Items listed in a dataset
((

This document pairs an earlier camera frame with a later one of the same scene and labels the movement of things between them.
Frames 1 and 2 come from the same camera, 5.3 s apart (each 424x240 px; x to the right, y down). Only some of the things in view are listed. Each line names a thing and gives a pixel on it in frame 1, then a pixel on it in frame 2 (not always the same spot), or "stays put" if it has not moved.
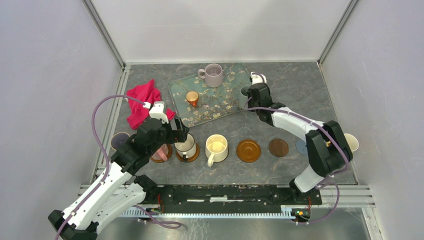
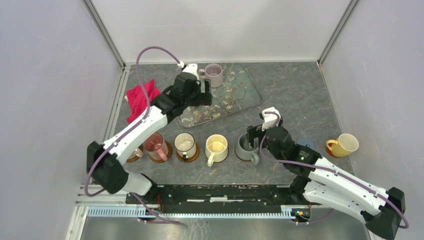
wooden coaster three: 169,155 stays put
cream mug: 216,148 stays put
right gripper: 249,98 -> 254,132
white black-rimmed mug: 187,149 stays put
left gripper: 176,135 -> 203,98
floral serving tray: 197,103 stays put
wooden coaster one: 180,156 stays put
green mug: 243,89 -> 245,153
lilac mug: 213,75 stays put
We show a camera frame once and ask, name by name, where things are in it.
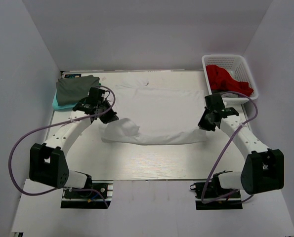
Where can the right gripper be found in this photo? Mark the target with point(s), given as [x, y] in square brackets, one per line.
[203, 125]

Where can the red t-shirt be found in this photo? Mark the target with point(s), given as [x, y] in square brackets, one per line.
[221, 81]

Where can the white t-shirt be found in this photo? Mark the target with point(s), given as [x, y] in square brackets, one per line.
[155, 116]

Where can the white plastic basket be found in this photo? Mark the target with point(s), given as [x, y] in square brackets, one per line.
[235, 65]

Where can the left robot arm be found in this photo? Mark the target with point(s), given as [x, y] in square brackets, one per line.
[48, 163]

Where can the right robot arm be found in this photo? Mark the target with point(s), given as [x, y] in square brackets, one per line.
[263, 170]

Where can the blue sticker label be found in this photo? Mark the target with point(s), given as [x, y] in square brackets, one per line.
[72, 75]

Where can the grey folded t-shirt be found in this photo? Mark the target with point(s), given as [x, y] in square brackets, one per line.
[77, 81]

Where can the teal folded t-shirt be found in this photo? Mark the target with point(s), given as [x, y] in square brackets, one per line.
[68, 96]

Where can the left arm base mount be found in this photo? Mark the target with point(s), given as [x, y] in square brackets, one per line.
[99, 199]

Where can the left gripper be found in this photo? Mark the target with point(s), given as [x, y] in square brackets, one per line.
[111, 117]

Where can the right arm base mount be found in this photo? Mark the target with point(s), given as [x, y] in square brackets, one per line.
[229, 202]

))

# [THE TASK]
The lines to copy are those in the records above containing the word "stays".

# [EXERCISE RESPONSE]
Frames 1 and 2 come from the same camera, 5.3 s apart (each 424x240 px; x to the right, y down). Only some of the things in view are listed. Each line names a thing and gives a pixel on it in frame 1, then a pixel on it in frame 2 (not always the same spot), or "stays put" if it has not moved.
wooden coaster three: 169,155 stays put
cream mug: 216,148 stays put
white black-rimmed mug: 187,149 stays put
floral serving tray: 197,103 stays put
wooden coaster one: 180,156 stays put
lilac mug: 213,75 stays put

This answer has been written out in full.